It’s been a while since I posted. I’ve continued to mess around with Machine Learning. As a seemingly natural extension of Andrew Ng‘s class, I took Geoffrey Hinton‘s Neural Networks for Machine Learning class. I have to say, it totally blew my mind. If we haven’t already gotten to a near-sentient AI, I’m convinced that we’re very close.

For my own exploration of Machine Learning, I’ve decided to work through the family of neural network types in a similar order to the sequence presented in Geoffrey Hinton’s class. That means, that I start with the very first type of neural network, the Perceptron.

A Perceptron takes multiple input values and makes a single logistic decision about it. I took a collection of MNIST digits to see how well a Perceptron would do at identifying them. You’d imagine that this would be a natural fit for a Perceptron as digits are reasonably distinct… but I discovered that there really is not enough information stored within the weights of a perceptron to make it an effective classifier for MNIST.

Here’s what the perceptron weights looked like for number 3. White means positive coefficients and black means negative. Gray means near-zero. The images read from left to right and represent the state after increasing batches of 1000 labeled cases.

Here you can see that the more batches you run against the perceptron, the more complex the weights get. These complexities are probably overfitting. I thought, meh. Let me see how well it performed. Now, as 3s only represent about 10% of the label data, if I always guess “Not a 3″, I would see a 90% correct guess. This means that I wanted a value higher than 90%. It turns out that my classifier scored 90.26% which caused me to suspect that my perceptron had guessed all 0s. From actually looking at the guesses, though, I realized that no… the perceptron was actually guessing based on data, so I needed to dig a bit more into what it was doing. Here’s the distribution of its answers:

Correct Negative: 4034 Correct Positive: 479 False Negative: 466 False Positive: 21

So for real, it was guessing right about 90% of the time. What screws it over ends up being its false negatives. blah.
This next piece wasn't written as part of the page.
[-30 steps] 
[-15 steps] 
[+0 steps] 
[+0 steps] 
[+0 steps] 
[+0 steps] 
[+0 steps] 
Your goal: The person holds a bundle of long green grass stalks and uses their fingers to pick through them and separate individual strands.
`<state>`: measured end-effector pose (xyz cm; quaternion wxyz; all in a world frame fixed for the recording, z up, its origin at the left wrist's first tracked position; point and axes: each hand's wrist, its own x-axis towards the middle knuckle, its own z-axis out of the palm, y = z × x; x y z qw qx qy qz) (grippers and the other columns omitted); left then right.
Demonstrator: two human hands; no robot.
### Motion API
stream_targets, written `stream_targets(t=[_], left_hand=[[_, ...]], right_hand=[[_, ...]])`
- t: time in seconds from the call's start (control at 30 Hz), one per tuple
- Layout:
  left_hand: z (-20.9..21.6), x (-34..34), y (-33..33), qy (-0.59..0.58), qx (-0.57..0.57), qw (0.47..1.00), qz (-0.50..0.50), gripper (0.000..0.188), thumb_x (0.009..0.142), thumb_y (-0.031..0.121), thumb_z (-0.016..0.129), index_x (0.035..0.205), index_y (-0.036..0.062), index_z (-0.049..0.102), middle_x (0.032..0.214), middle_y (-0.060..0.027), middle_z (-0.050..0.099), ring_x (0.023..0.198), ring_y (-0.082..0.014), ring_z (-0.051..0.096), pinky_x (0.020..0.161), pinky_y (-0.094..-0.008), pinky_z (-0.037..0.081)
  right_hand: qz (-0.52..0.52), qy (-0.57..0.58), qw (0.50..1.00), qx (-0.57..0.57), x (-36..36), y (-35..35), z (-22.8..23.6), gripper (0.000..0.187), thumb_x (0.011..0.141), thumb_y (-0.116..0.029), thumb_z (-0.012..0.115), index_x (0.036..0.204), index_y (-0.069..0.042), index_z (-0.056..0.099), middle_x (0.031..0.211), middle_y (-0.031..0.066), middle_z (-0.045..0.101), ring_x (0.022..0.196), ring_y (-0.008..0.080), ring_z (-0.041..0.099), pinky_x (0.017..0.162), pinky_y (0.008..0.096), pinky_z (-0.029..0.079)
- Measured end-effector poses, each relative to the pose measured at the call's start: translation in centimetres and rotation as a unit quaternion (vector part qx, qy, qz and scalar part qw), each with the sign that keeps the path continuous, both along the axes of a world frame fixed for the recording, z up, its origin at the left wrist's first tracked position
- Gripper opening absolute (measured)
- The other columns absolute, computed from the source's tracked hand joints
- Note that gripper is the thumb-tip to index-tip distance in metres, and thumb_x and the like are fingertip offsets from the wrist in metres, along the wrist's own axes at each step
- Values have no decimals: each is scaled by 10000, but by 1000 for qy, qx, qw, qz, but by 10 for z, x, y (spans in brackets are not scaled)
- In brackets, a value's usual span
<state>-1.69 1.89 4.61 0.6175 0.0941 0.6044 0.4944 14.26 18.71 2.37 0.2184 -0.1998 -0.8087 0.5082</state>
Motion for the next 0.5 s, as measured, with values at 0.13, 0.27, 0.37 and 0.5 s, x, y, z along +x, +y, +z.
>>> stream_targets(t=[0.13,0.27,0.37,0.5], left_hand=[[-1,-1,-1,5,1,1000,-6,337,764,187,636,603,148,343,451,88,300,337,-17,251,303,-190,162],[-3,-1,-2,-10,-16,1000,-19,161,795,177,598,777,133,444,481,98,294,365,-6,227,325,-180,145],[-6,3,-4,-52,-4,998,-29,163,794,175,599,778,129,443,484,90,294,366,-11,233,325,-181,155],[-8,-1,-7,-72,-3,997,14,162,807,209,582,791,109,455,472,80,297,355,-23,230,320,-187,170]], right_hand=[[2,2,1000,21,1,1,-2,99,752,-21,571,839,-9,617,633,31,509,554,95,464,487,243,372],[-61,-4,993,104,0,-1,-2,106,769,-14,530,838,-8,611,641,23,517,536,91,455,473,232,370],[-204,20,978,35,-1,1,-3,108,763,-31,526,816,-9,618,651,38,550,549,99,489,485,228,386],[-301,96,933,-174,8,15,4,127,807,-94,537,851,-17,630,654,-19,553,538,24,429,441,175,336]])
I decided to try something. Instead of weighting positive and negative cases equally when determining weights, I thought that I would add a term called alpha which weights positive and negative cases differently. In this case, since the positive case only happens one in 10 times, I wanted to weight the negative cases by 1/10th, so I set alpha to 0.1.
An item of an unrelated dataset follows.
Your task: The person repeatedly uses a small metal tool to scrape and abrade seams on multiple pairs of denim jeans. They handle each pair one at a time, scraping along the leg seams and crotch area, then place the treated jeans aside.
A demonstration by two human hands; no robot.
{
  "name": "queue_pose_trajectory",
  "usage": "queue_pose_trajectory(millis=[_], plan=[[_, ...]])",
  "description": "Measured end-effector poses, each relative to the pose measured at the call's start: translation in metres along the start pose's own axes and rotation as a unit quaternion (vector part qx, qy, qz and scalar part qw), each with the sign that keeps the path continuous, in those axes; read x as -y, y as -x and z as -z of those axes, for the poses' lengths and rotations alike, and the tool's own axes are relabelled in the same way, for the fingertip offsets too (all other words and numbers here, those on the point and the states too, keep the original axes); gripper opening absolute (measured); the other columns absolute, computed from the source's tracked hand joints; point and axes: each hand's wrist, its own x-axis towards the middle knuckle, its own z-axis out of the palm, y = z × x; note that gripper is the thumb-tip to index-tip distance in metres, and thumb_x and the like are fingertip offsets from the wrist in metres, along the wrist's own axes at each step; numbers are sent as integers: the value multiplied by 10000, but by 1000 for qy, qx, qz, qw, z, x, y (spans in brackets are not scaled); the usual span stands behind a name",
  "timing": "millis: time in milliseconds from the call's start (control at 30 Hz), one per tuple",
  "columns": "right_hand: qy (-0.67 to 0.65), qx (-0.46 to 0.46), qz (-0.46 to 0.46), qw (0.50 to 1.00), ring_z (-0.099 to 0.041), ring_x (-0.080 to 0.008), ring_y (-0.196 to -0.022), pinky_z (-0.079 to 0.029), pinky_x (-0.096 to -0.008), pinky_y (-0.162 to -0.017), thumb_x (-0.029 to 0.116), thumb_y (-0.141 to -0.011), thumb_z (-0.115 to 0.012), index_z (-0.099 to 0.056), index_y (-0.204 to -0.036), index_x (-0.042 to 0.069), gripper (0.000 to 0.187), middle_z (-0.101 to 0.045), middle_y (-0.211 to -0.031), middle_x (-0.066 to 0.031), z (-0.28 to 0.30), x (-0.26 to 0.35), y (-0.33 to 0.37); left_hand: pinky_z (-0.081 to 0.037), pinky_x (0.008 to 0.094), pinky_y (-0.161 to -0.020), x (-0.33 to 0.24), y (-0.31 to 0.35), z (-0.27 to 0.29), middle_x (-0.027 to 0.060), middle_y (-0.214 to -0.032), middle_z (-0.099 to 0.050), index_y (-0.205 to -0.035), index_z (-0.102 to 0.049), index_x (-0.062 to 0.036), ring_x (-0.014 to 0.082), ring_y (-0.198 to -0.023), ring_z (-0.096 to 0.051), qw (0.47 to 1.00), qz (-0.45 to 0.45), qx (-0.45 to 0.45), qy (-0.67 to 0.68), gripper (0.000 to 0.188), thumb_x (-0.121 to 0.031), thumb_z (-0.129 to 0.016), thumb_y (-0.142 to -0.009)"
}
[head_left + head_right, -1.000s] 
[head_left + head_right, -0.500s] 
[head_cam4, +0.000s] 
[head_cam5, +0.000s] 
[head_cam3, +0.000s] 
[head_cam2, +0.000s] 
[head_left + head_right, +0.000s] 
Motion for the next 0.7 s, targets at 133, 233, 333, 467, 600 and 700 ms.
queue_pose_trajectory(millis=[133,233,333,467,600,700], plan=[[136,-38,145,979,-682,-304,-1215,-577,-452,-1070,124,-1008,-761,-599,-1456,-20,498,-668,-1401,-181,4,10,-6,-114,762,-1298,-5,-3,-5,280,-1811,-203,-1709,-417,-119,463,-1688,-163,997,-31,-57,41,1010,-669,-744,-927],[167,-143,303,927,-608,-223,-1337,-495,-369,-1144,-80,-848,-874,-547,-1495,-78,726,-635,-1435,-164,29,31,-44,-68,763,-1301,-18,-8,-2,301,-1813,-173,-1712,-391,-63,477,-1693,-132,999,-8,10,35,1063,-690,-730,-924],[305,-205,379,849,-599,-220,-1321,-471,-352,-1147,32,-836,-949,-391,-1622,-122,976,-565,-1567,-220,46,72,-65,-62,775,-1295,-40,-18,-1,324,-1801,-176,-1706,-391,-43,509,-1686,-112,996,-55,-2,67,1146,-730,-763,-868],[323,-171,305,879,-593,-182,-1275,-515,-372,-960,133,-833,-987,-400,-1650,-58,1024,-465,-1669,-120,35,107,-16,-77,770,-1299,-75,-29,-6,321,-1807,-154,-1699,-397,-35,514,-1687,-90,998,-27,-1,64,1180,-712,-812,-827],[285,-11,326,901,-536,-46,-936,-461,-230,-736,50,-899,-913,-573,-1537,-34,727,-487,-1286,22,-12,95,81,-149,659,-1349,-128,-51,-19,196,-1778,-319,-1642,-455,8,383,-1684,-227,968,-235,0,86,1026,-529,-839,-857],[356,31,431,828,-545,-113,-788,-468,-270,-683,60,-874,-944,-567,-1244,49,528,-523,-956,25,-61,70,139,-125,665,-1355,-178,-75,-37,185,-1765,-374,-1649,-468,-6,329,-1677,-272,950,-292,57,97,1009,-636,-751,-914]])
Here is an image of the coefficients using the values weighted by alpha. You can see that, especially in the earlier batches that the shape of the 3 is a lot fuzzier and we have less complexity, even in the later iterations. So how well did THIS set of coefficients work?

Correct Negative 3962 Correct Positive 472 False Negative 538 False Positive 28

It seems like it did a lot worse. It had a lot more false negatives. The false positives and correct positives also dropped but not by much. It seems like the fuzzier coefficients caused the perceptron to be less certain about a particular trial.